Finance

Ford shares surge 24% in May as valuation discount and new energy segment draw investors

Despite a 24% monthly gain and a low price-to-earnings ratio, analysts highlight cyclical demand and low operating margins as reasons to avoid the stock for wealth building.

Author
Owen Mercer
Markets and Finance Editor
Published
Draft
Source: Yahoo Finance · original
The Case for and Against Buying Ford Stock Right Now
Valuation metrics and Ford Energy announcement drive short-term rally, but structural profitability concerns persist for long-term holders.

Ford Motor Company shares rose 24% in May, significantly outperforming the S&P 500 index as of 22 May 2026. The rally has been driven by a combination of attractive valuation metrics and strategic announcements regarding the company’s future energy portfolio. The stock currently trades at a price-to-earnings ratio of 11.3, representing a 37% discount to its trailing 10-year average, alongside a dividend yield of 4.02%.

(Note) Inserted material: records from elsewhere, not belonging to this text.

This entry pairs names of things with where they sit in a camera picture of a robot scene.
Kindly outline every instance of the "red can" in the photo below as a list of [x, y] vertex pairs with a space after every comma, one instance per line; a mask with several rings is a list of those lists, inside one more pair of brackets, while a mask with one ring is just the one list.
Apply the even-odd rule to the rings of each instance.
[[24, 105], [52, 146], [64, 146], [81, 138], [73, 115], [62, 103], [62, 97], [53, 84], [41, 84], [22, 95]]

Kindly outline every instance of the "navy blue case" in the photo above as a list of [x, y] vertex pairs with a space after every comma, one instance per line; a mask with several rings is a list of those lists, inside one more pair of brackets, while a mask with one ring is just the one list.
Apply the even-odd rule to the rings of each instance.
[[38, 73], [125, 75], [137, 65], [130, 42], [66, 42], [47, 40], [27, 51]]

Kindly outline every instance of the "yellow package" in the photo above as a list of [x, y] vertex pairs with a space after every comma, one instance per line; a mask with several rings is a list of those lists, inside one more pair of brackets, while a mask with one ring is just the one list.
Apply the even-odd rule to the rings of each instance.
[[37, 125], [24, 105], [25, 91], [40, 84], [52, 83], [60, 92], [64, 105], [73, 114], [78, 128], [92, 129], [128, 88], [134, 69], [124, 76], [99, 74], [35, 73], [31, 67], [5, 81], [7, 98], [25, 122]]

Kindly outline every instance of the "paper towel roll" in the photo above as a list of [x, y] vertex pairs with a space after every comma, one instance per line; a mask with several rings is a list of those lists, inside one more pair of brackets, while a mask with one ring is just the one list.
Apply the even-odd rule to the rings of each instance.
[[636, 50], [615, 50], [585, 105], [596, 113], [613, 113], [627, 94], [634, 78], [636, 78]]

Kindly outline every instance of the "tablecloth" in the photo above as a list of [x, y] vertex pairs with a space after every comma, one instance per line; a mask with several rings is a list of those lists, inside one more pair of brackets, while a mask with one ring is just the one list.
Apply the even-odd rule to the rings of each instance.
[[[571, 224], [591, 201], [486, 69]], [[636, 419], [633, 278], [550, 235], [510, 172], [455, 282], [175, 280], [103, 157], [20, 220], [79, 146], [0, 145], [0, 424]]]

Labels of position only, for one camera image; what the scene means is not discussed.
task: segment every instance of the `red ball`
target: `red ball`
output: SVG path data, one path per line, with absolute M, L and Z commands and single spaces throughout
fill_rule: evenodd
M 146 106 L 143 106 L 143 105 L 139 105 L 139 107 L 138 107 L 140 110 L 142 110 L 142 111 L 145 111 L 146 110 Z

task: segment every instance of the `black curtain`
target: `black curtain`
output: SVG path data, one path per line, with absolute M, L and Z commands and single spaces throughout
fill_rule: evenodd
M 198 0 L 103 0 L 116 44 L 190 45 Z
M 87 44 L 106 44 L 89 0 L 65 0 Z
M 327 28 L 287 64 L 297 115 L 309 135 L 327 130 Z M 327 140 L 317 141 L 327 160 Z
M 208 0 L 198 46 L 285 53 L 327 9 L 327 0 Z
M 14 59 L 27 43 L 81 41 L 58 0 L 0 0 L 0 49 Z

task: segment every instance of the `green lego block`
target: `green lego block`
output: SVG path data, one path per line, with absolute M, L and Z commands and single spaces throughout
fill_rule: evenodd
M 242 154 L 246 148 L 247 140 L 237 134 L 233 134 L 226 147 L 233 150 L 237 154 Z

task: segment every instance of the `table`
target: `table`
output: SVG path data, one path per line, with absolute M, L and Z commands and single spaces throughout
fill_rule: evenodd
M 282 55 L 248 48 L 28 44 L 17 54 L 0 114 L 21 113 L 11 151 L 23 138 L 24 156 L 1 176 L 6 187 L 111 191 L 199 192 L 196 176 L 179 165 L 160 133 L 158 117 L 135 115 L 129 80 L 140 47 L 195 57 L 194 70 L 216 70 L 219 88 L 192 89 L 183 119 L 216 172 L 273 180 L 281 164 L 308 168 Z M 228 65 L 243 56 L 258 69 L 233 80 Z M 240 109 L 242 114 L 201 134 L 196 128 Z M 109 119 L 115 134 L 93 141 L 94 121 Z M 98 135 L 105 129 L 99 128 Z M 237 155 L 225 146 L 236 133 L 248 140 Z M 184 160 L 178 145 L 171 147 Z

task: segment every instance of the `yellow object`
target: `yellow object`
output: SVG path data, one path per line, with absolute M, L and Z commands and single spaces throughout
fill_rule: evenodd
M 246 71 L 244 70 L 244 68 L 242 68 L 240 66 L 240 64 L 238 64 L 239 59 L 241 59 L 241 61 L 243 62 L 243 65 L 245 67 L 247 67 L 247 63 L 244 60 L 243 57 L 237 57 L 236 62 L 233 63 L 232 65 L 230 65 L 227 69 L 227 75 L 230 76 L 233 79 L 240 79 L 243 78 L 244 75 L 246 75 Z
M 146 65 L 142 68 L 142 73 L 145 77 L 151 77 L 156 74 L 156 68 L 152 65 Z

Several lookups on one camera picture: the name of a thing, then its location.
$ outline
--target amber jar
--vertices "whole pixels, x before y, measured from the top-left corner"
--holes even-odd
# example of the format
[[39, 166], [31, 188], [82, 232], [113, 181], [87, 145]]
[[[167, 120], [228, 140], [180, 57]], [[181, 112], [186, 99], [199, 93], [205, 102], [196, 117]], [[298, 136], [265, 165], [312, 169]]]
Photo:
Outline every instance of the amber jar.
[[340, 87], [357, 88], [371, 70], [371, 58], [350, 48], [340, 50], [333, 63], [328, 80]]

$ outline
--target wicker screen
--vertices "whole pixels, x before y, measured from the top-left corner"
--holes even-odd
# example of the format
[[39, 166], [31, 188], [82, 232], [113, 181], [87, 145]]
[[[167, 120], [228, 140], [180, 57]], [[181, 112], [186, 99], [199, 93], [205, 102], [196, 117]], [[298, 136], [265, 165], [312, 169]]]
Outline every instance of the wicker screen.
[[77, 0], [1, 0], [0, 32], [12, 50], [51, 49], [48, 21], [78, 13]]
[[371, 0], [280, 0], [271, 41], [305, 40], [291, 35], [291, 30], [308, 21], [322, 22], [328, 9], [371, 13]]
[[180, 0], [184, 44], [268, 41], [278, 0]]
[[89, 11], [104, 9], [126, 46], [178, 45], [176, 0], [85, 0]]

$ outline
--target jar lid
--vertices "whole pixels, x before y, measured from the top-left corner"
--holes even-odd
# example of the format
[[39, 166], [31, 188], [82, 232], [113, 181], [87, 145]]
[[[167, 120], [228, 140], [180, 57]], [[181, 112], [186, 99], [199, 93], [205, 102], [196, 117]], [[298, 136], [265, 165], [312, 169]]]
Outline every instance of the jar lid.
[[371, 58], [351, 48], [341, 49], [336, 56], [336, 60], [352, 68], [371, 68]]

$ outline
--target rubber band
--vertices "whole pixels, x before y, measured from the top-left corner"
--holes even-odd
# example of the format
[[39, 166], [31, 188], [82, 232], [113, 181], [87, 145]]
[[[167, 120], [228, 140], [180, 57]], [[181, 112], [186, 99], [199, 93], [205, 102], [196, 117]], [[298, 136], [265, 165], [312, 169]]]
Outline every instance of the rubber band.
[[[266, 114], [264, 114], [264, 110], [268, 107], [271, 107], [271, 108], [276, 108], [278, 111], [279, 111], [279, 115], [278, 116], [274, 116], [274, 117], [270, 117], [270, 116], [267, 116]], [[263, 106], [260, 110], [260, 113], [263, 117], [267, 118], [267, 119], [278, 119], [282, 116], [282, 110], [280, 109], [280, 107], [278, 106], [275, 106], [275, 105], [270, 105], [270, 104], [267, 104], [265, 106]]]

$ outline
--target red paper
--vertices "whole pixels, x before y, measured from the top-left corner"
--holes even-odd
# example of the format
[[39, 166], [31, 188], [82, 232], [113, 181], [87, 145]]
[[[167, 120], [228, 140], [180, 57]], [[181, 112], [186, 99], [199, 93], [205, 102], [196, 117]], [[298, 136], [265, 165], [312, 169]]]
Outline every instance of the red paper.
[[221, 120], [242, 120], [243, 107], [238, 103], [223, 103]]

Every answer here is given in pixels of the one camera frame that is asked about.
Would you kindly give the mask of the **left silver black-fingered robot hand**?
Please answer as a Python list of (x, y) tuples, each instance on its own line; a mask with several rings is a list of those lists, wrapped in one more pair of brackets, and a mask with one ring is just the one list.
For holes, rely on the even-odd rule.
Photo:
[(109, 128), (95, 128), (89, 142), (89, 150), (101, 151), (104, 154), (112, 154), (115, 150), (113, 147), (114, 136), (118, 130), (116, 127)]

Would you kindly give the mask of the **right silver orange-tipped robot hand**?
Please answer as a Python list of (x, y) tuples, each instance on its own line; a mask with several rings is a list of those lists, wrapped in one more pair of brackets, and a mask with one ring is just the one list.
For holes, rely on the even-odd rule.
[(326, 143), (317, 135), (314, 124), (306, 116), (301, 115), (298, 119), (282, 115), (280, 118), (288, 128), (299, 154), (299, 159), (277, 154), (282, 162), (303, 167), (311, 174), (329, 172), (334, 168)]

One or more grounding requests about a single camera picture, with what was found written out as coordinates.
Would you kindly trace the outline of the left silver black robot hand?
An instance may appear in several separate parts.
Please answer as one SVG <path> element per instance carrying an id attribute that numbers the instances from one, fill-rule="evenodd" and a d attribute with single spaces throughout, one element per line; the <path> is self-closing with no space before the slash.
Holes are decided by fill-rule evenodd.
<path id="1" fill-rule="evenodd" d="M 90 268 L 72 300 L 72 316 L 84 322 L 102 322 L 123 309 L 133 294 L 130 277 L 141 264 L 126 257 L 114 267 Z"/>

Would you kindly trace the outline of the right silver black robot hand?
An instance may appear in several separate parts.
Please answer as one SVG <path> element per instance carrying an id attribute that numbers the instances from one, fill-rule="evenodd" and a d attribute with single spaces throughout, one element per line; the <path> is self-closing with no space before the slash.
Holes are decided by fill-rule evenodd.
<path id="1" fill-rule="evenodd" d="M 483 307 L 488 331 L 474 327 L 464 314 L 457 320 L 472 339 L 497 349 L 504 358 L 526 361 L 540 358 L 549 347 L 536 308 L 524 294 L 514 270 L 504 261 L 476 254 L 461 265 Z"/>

A key catalyst for the recent momentum is the introduction of Ford Energy, a new segment planned to launch battery energy storage systems in 2027. The initiative aims to leverage the company’s existing electric vehicle infrastructure to capitalise on growing demand for energy solutions. This announcement has added a potential growth engine to the automotive giant’s portfolio, drawing attention from investors seeking exposure to the energy transition.

Underpinning the bullish case is the strong performance of Ford Pro, the division serving commercial and government customers. In the first quarter ended 31 March 2026, Ford Pro posted an operating margin of 11.4%, exceeding the company’s overall average. Chief Financial Officer Sherry House noted on the earnings call that paid software subscriptions for the segment grew 30% year-over-year to 879,000, highlighting a successful expansion into recurring revenue streams.

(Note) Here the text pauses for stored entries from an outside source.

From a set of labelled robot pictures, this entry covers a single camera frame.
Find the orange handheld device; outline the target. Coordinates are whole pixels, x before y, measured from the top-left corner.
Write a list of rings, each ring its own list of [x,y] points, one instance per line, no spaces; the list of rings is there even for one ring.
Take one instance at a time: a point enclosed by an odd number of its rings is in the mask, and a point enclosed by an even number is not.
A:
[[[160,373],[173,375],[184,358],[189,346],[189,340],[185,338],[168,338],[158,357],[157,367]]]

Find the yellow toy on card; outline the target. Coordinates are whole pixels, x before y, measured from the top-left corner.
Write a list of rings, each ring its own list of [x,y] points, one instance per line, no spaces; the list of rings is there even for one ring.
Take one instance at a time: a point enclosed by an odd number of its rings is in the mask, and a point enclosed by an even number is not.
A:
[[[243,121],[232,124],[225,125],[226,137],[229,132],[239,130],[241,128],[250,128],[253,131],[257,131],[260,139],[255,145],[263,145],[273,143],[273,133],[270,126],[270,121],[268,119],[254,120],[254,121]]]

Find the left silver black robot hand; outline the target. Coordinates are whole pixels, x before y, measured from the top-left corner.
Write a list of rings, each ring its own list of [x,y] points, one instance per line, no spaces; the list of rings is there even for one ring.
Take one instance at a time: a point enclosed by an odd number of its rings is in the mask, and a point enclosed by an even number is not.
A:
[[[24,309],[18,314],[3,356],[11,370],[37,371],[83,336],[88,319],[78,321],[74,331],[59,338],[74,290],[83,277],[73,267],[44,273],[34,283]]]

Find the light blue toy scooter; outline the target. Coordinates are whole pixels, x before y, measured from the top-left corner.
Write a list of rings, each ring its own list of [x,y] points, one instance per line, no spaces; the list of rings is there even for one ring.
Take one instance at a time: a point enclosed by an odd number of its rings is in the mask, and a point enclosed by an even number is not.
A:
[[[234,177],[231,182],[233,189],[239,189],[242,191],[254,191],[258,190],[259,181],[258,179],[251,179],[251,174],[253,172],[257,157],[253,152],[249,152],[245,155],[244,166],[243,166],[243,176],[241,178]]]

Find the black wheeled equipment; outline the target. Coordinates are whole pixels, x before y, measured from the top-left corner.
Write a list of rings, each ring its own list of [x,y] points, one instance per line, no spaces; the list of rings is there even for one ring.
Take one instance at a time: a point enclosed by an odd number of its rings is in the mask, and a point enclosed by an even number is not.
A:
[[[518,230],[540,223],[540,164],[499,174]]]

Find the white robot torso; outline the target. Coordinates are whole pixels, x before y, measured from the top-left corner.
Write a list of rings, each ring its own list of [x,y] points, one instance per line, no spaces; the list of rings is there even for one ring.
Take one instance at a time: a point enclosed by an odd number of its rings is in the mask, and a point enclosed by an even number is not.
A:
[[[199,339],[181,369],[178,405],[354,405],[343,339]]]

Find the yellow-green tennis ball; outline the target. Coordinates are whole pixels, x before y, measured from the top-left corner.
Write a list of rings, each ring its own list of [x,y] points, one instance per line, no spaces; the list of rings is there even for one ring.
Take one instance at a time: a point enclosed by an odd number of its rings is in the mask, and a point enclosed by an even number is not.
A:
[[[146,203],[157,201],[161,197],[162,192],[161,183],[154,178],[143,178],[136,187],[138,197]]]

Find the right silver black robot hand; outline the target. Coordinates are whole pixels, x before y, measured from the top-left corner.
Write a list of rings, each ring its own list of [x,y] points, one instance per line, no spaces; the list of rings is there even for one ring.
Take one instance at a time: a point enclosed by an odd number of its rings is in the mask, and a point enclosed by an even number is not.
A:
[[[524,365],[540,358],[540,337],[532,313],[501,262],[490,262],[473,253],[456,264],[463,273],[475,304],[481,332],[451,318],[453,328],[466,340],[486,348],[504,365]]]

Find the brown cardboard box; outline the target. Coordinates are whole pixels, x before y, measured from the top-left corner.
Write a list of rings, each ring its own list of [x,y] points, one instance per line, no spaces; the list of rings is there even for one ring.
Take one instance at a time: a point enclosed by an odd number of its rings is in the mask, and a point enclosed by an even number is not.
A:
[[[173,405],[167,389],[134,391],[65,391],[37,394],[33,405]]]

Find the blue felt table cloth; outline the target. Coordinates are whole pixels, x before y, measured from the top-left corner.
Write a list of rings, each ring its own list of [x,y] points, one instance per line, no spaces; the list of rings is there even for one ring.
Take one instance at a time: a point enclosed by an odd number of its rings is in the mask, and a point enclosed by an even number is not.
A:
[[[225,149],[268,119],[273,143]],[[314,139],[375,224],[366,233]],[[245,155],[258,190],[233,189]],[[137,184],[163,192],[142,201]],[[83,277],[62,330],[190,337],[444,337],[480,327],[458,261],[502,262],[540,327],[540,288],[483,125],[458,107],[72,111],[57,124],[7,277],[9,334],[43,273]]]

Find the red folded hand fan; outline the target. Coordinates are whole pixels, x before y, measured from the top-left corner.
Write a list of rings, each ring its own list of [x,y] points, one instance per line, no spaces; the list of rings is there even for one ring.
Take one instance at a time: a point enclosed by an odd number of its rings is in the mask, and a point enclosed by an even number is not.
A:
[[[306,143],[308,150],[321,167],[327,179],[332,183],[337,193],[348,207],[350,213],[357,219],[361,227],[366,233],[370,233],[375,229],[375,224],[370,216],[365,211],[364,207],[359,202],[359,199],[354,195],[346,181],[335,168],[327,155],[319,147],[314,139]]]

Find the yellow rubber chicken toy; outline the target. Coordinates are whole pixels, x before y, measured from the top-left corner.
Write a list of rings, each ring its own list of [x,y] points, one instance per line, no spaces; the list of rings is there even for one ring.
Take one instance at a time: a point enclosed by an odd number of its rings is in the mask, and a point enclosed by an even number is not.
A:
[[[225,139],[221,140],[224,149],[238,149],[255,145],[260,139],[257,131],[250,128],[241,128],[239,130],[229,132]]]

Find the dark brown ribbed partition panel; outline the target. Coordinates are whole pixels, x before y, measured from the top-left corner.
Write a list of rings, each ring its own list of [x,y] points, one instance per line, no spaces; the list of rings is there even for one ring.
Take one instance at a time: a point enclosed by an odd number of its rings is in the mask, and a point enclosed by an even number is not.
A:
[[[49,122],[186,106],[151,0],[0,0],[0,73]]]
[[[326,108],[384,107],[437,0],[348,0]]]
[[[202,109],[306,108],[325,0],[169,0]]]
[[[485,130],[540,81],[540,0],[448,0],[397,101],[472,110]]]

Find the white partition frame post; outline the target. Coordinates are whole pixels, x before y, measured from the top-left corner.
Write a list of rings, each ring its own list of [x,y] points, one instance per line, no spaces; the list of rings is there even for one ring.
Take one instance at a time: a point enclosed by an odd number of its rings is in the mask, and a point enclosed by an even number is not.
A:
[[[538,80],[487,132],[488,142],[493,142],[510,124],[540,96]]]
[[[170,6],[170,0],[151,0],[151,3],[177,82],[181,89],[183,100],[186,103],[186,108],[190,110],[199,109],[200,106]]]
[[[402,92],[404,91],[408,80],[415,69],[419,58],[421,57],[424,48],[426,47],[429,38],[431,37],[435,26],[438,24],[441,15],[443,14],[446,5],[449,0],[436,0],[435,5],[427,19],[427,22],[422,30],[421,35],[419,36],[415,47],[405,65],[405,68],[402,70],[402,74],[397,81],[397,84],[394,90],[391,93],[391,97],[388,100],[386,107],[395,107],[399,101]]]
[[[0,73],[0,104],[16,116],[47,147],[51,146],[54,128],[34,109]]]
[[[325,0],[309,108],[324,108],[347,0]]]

However, the bear case remains rooted in the structural challenges inherent to mass-market automotive manufacturing. Ford’s quarterly operating margin has averaged just 1.6% over the trailing decade, reflecting a large cost structure and a lack of sustainable economies of scale. The business model is highly capital-intensive, requiring constant investment in research and development and manufacturing capabilities merely to maintain its competitive position.

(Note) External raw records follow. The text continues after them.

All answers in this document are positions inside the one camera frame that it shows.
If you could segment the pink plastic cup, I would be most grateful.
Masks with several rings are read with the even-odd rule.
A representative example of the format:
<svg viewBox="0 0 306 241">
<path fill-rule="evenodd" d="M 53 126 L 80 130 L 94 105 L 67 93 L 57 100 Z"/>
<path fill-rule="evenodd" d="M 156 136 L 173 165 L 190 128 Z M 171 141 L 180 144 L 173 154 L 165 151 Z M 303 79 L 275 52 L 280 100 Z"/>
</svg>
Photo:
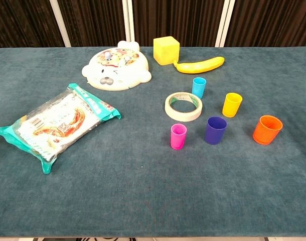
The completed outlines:
<svg viewBox="0 0 306 241">
<path fill-rule="evenodd" d="M 174 124 L 171 126 L 171 147 L 180 150 L 186 139 L 187 127 L 184 124 Z"/>
</svg>

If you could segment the blue plastic cup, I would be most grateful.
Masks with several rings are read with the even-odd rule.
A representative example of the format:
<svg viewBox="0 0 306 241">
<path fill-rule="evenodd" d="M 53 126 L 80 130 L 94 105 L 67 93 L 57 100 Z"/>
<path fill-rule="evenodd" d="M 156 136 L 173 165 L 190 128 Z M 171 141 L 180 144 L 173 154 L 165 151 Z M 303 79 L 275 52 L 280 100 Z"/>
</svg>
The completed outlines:
<svg viewBox="0 0 306 241">
<path fill-rule="evenodd" d="M 205 90 L 207 80 L 203 77 L 195 77 L 192 83 L 192 94 L 198 98 L 202 98 Z"/>
</svg>

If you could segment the purple plastic cup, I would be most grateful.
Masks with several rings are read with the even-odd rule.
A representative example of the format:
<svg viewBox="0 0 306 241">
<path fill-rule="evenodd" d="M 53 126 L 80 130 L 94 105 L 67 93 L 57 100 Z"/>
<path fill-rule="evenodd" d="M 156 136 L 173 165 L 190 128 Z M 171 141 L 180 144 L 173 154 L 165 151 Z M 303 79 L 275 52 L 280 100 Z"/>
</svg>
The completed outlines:
<svg viewBox="0 0 306 241">
<path fill-rule="evenodd" d="M 206 122 L 206 130 L 204 140 L 210 145 L 216 145 L 220 143 L 225 130 L 227 128 L 227 122 L 219 116 L 211 116 Z"/>
</svg>

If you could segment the yellow plastic cup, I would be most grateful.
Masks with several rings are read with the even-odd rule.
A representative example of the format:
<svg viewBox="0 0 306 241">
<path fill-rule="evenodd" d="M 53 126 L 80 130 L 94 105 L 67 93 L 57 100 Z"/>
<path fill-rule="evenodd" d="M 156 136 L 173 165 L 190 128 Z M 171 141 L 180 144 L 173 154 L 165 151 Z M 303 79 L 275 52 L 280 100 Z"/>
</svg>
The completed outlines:
<svg viewBox="0 0 306 241">
<path fill-rule="evenodd" d="M 238 93 L 227 93 L 222 109 L 222 114 L 226 117 L 234 117 L 242 103 L 242 96 Z"/>
</svg>

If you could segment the masking tape roll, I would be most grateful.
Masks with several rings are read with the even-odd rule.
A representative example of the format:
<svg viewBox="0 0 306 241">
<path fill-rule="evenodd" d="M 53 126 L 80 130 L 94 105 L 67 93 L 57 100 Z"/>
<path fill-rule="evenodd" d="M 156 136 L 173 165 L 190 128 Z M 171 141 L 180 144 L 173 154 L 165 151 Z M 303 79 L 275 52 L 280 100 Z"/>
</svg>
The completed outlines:
<svg viewBox="0 0 306 241">
<path fill-rule="evenodd" d="M 179 112 L 171 107 L 171 104 L 176 101 L 187 101 L 192 103 L 196 109 L 191 112 Z M 196 120 L 202 112 L 202 101 L 194 94 L 188 92 L 175 92 L 170 94 L 165 100 L 165 112 L 166 114 L 180 122 L 190 122 Z"/>
</svg>

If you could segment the white bear fishing toy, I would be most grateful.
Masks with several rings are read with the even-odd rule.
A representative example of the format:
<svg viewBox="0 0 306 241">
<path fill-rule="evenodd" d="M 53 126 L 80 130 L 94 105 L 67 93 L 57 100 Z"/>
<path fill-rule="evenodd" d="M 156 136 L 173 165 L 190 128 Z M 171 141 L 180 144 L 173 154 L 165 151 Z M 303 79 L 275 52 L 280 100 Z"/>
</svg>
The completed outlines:
<svg viewBox="0 0 306 241">
<path fill-rule="evenodd" d="M 151 80 L 147 58 L 138 42 L 127 41 L 94 55 L 82 75 L 94 88 L 108 91 L 127 90 Z"/>
</svg>

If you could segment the teal velvet tablecloth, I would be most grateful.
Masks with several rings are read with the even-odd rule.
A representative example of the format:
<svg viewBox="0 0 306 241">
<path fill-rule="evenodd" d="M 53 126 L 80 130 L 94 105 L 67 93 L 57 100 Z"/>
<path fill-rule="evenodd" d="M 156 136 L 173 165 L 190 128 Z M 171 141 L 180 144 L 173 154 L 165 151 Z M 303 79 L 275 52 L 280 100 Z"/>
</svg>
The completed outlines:
<svg viewBox="0 0 306 241">
<path fill-rule="evenodd" d="M 0 137 L 3 236 L 306 236 L 306 47 L 182 48 L 181 61 L 223 56 L 205 73 L 203 111 L 170 147 L 165 99 L 190 92 L 193 77 L 160 66 L 143 47 L 150 82 L 110 92 L 81 70 L 99 47 L 0 48 L 0 126 L 77 83 L 121 118 L 97 126 L 58 156 L 50 174 Z M 227 93 L 243 100 L 234 117 Z M 283 128 L 269 145 L 253 139 L 263 115 Z M 227 128 L 205 142 L 206 122 Z"/>
</svg>

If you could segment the yellow banana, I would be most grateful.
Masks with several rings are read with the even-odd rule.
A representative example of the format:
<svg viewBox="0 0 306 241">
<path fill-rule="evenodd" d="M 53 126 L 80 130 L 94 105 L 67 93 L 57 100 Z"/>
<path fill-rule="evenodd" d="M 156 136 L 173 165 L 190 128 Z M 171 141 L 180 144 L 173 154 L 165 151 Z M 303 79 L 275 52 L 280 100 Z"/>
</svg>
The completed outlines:
<svg viewBox="0 0 306 241">
<path fill-rule="evenodd" d="M 225 58 L 218 56 L 208 60 L 192 63 L 178 63 L 176 60 L 173 62 L 175 68 L 184 74 L 196 74 L 204 73 L 211 70 L 214 70 L 223 65 Z"/>
</svg>

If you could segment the yellow foam cube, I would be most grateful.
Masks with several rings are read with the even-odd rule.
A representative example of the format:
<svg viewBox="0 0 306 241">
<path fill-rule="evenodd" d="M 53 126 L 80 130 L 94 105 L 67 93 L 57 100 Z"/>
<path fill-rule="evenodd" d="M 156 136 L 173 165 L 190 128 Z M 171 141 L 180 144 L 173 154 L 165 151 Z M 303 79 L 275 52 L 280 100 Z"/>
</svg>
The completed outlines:
<svg viewBox="0 0 306 241">
<path fill-rule="evenodd" d="M 180 43 L 172 36 L 154 38 L 153 51 L 159 65 L 173 64 L 179 61 Z"/>
</svg>

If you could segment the teal snack package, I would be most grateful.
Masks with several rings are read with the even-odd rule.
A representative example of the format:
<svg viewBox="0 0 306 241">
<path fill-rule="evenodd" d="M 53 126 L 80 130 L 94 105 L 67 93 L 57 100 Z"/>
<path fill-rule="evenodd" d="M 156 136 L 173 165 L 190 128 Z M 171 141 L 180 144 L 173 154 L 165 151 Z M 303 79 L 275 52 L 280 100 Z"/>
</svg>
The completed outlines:
<svg viewBox="0 0 306 241">
<path fill-rule="evenodd" d="M 21 117 L 0 127 L 0 136 L 41 161 L 45 174 L 58 155 L 102 122 L 121 118 L 119 111 L 76 83 Z"/>
</svg>

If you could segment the orange plastic cup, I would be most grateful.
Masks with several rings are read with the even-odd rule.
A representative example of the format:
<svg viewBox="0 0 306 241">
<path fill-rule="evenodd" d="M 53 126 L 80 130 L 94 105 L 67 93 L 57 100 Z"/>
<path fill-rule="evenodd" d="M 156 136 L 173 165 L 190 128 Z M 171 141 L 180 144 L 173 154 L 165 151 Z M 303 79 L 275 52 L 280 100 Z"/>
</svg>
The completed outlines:
<svg viewBox="0 0 306 241">
<path fill-rule="evenodd" d="M 269 145 L 283 128 L 283 123 L 272 115 L 263 115 L 253 132 L 253 139 L 261 145 Z"/>
</svg>

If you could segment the white partition post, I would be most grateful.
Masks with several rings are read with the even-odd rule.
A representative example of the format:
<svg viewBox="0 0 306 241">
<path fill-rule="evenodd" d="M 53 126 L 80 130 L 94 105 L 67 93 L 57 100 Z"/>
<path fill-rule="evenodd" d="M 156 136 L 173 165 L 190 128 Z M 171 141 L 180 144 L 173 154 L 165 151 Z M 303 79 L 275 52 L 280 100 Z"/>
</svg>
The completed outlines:
<svg viewBox="0 0 306 241">
<path fill-rule="evenodd" d="M 132 0 L 122 0 L 123 18 L 126 41 L 134 42 L 134 20 L 133 20 L 133 6 Z"/>
<path fill-rule="evenodd" d="M 215 47 L 224 47 L 236 0 L 224 0 Z"/>
<path fill-rule="evenodd" d="M 52 11 L 54 13 L 61 37 L 63 39 L 65 47 L 71 47 L 70 39 L 67 33 L 67 29 L 64 23 L 64 19 L 60 10 L 60 6 L 58 4 L 58 0 L 49 0 Z"/>
</svg>

Demand for Ford’s products remains cyclical, with consumer purchasing decisions often delayed during economic downturns. Historical data underscores the difficulty of generating superior returns in this environment; from May 2016 to May 2026, Ford delivered a total return of 92%. In contrast, an S&P 500 ETF over the same period yielded 331%, suggesting that the stock has not provided a significant economic moat for long-term wealth creation.

Given these factors, some analysts recommend avoiding the stock for investors focused on long-term growth. While the current valuation and dividend yield may appeal to value-focused participants, the poor historical track record and low profitability metrics suggest that the recent rally may not be sustainable for those building portfolios over the next decade.